A new study lends further credence to the growing body of research on how birth control pills can alter women’s preferences in men. Researchers found women who chose their partner while on oral contraceptives tended to be more satisfied with their relationships in general—overall, they had longer relationships and were less likely to separate than women who didn’t—yet were less sexually satisfied than women who began their relationships while not on the pill.
Researchers looked at 2,519 women, all of whom were mothers, some of whom were using oral contraceptives when they met their partners and some who weren’t. The majority were from the United States and the Czech Republic, although small numbers of participants from the UK, Canada and 43 other countries were included.
“Our results show some positive and negative consequences of using the pill when a woman meets her partner,” said lead researcher Craig Roberts. “Such women may, on average, be less satisfied with the sexual aspects of their relationship, but more so with non-sexual aspects.”
Except … couldn’t there be something about women who choose not to take oral contraceptives that also makes them more likely to be sexually satisfied (or at least to say they are)? Women who weren’t on the pill may have been less sexually active prior to getting with their current partners. They may be more highly religious. There are confounding factors.

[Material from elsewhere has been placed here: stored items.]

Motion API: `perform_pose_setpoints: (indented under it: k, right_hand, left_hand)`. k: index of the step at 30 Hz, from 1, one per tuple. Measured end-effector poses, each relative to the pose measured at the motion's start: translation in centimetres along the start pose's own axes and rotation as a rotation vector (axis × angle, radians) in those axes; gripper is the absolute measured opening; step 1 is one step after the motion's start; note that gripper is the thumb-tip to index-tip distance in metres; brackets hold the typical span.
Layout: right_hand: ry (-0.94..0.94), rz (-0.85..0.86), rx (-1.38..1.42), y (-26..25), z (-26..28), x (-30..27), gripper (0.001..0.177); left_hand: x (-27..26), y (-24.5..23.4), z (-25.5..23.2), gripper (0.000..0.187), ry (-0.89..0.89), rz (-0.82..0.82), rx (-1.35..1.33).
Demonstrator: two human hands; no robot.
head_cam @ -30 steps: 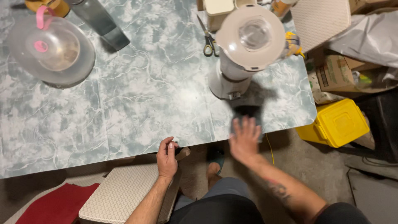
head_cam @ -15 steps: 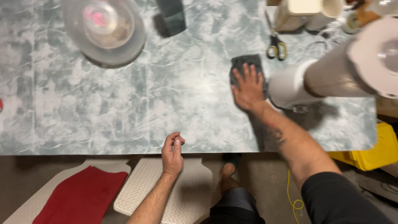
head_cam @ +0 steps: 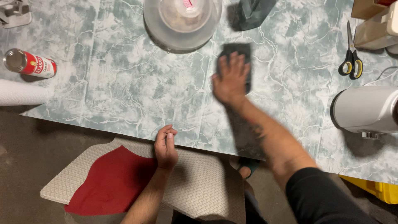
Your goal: The person wipes a knife with a red cloth and places it in a utensil holder, carries a water bottle and glass to the sink and pours water, scoops milk powder from a container into a cup with a spoon, closes the container, sets the blender jar onto the blender base, and wipes the table with a sponge.
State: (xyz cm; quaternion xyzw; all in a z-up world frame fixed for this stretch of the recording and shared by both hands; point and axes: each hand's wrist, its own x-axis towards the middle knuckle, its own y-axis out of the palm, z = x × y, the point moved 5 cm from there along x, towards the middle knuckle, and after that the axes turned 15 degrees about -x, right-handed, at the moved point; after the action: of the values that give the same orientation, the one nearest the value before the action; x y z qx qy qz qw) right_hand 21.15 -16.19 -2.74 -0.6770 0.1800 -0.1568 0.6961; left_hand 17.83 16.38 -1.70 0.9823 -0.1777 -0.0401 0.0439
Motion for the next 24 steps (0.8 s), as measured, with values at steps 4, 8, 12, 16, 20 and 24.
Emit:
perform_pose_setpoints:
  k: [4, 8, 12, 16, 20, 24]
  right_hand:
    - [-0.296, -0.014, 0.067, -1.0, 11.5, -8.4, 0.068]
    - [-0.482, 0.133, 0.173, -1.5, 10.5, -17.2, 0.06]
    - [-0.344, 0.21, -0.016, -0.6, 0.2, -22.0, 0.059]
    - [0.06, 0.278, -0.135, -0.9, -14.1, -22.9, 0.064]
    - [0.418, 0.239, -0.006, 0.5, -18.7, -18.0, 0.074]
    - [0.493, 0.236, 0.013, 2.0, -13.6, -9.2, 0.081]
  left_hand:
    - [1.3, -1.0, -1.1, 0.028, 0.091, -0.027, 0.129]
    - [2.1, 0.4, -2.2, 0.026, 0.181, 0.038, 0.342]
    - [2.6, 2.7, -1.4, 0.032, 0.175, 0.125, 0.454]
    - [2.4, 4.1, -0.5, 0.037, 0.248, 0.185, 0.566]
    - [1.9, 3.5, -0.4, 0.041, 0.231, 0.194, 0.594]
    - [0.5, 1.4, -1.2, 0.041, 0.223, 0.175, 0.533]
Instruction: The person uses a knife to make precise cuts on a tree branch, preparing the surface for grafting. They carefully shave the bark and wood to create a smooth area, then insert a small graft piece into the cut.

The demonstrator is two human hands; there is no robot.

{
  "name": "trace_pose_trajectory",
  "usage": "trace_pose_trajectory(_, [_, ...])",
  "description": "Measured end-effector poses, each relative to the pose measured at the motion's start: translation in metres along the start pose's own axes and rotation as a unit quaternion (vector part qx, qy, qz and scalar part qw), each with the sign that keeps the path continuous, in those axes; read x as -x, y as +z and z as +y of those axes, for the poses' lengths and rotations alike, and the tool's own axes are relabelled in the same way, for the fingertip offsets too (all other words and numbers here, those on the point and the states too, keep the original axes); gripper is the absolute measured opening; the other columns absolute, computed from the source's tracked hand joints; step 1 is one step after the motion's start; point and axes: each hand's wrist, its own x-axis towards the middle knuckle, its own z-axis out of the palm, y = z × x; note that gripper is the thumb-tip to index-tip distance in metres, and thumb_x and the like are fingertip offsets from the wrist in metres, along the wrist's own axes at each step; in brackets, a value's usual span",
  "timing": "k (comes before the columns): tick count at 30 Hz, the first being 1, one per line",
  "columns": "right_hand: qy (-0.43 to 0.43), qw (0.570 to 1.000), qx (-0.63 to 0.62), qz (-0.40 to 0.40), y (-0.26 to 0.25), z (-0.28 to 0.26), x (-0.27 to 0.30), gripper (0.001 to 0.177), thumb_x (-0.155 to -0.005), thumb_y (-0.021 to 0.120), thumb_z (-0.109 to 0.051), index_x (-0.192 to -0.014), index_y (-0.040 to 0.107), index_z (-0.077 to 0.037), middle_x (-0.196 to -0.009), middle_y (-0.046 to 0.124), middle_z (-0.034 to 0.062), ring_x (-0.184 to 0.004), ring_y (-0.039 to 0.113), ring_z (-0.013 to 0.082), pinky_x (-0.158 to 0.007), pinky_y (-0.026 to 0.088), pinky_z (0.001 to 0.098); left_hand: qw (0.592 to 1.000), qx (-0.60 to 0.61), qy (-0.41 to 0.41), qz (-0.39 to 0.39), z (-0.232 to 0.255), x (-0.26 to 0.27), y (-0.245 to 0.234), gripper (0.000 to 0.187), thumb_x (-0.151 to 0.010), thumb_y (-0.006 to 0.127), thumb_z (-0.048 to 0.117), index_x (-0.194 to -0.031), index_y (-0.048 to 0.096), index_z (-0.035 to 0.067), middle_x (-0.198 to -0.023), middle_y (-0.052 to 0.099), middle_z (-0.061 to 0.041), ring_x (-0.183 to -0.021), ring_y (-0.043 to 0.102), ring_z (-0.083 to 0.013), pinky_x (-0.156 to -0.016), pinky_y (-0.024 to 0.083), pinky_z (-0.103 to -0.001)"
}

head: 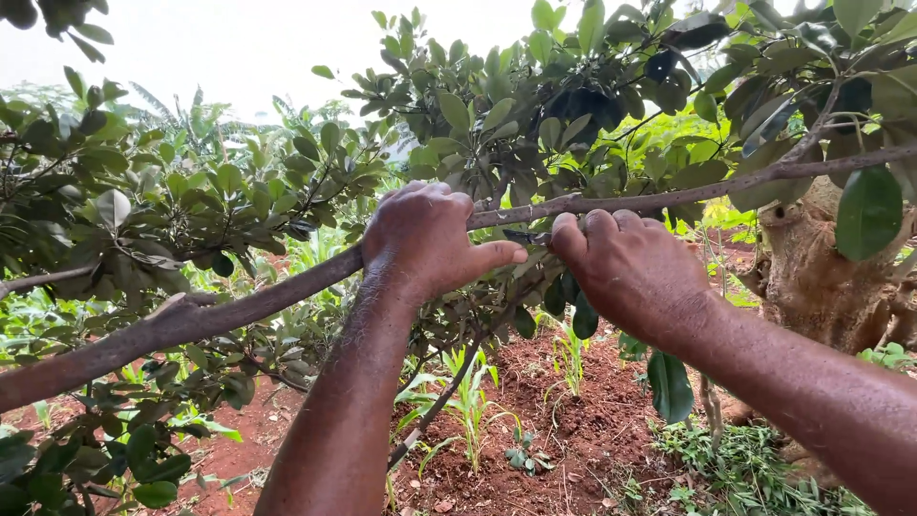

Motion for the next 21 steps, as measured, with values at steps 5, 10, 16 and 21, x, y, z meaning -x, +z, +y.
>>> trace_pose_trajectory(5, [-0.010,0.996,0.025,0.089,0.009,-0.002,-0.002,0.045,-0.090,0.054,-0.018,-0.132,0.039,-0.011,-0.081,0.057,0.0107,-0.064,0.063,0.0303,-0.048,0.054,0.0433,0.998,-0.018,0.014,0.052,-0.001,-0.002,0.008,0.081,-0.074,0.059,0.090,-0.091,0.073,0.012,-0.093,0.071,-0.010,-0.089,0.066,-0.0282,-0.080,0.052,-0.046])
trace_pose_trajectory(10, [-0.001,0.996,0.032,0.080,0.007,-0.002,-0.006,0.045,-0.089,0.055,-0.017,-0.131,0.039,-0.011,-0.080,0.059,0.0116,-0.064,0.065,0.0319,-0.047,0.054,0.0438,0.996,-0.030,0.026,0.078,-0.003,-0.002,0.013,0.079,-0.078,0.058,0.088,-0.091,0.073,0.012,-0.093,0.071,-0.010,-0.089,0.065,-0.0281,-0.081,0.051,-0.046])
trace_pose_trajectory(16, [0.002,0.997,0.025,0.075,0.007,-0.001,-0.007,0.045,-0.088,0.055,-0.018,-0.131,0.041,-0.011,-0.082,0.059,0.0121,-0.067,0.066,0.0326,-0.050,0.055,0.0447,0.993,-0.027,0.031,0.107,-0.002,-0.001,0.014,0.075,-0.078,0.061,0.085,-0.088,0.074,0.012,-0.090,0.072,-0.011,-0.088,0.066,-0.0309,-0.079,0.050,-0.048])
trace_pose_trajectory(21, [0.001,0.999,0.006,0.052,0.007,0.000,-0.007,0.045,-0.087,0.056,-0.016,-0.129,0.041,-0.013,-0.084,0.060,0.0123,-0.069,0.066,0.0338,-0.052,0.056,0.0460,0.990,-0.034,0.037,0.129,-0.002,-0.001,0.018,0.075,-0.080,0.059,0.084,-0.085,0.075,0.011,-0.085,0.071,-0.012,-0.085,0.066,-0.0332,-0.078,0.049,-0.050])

Moreover, women who began their relationships on oral contraceptives—though less likely to give their partners high scores for sexual adventurousness—reported higher scores for nonsexual aspects of their relationships, such as financial provision and their partner being a good father. That doesn’t necessarily exactly sound like ‘Mr. Wrong‘ (and, no, the study did not say women who hadn’t been on the pill ended up with ‘more handsome partners,’ just that they tended to rate these partners higher in attractiveness).

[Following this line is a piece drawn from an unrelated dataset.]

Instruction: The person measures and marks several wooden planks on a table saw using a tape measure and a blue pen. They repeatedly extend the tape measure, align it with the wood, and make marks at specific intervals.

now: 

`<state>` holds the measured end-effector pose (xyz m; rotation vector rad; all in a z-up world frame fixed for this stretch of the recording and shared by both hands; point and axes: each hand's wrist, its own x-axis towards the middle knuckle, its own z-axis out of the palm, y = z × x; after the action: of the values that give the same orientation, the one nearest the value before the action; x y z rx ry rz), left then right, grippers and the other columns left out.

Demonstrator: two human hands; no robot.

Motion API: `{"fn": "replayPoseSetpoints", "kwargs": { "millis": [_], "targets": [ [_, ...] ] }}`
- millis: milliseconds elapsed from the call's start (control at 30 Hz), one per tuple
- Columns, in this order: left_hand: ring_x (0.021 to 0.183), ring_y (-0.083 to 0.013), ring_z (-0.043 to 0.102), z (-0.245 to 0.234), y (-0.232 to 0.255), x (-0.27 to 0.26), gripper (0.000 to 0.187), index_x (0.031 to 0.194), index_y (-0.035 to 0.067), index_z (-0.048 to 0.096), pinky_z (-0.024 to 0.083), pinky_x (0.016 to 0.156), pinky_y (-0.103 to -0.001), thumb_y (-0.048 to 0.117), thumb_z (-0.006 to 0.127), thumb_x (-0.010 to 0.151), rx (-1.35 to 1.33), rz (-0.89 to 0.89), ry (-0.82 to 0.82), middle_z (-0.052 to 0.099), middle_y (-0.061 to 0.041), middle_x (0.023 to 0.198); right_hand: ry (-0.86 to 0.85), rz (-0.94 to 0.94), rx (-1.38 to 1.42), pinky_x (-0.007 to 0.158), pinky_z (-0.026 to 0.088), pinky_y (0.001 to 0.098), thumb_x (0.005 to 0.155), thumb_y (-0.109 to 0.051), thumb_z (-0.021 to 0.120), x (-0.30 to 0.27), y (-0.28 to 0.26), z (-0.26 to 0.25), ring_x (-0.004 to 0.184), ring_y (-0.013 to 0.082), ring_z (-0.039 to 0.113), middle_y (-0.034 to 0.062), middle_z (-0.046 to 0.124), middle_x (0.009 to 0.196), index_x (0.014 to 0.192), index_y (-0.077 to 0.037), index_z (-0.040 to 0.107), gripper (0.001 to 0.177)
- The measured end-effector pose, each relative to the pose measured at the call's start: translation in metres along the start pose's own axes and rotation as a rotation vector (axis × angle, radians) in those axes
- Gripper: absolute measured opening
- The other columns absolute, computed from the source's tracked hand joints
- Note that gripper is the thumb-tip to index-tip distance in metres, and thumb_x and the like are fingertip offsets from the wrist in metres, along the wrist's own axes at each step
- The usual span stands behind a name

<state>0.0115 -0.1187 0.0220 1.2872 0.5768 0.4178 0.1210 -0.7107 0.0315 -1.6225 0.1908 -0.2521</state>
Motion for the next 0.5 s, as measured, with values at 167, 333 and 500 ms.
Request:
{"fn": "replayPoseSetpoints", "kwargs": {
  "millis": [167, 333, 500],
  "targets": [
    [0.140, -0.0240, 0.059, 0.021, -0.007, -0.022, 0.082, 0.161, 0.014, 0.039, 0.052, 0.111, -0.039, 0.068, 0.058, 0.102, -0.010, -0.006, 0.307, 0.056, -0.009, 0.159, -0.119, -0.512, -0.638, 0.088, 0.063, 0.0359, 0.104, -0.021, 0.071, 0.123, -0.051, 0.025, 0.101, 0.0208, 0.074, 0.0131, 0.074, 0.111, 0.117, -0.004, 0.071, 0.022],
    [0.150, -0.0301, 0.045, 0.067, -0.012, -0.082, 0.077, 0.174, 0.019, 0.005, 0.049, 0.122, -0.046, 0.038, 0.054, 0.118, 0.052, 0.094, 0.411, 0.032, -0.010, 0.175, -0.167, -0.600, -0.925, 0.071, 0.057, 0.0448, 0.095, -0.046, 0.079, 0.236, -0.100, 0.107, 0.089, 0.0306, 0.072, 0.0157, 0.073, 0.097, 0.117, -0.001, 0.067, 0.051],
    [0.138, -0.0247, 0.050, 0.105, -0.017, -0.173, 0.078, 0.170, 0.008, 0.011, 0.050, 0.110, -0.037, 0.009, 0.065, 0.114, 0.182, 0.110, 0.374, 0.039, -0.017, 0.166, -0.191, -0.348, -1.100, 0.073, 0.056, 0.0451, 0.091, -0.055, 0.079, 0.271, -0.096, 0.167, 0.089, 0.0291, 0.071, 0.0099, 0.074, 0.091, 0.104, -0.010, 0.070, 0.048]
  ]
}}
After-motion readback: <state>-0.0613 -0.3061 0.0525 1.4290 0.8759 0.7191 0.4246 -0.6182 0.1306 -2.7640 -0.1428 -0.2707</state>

Earlier this year, researchers said oral contraceptives were making women choose less masculine men than they would if not under the pill’s influence. As Briana pointed out then, even if the pill does interfere with women’s supposed evolutionary attractions—how does that mean the men they do pick aren’t right for them? We make choices about whom we date, love and marry for all sorts of reasons, and who’s to say certain considerations are somehow less of a rightful basis for partner selection that some sort of innate hormonal impulses?
People tend to fall for this ‘natural’ = correct fallacy, but today we’ve got a lot of different concerns than our procreation-seeking ancestors (hence, the need for birth control in the first place), and saying that in interfering with these impulses, birth control leads us to the ‘wrong’ mates—it’s silly. I find research on how hormonal contraceptives can alter our preferences and our memories fascinating—and I think it’s important to women know about this potential. But I’d love to see any research on birth control get covered without a heap of hysteria and moral judgements attached.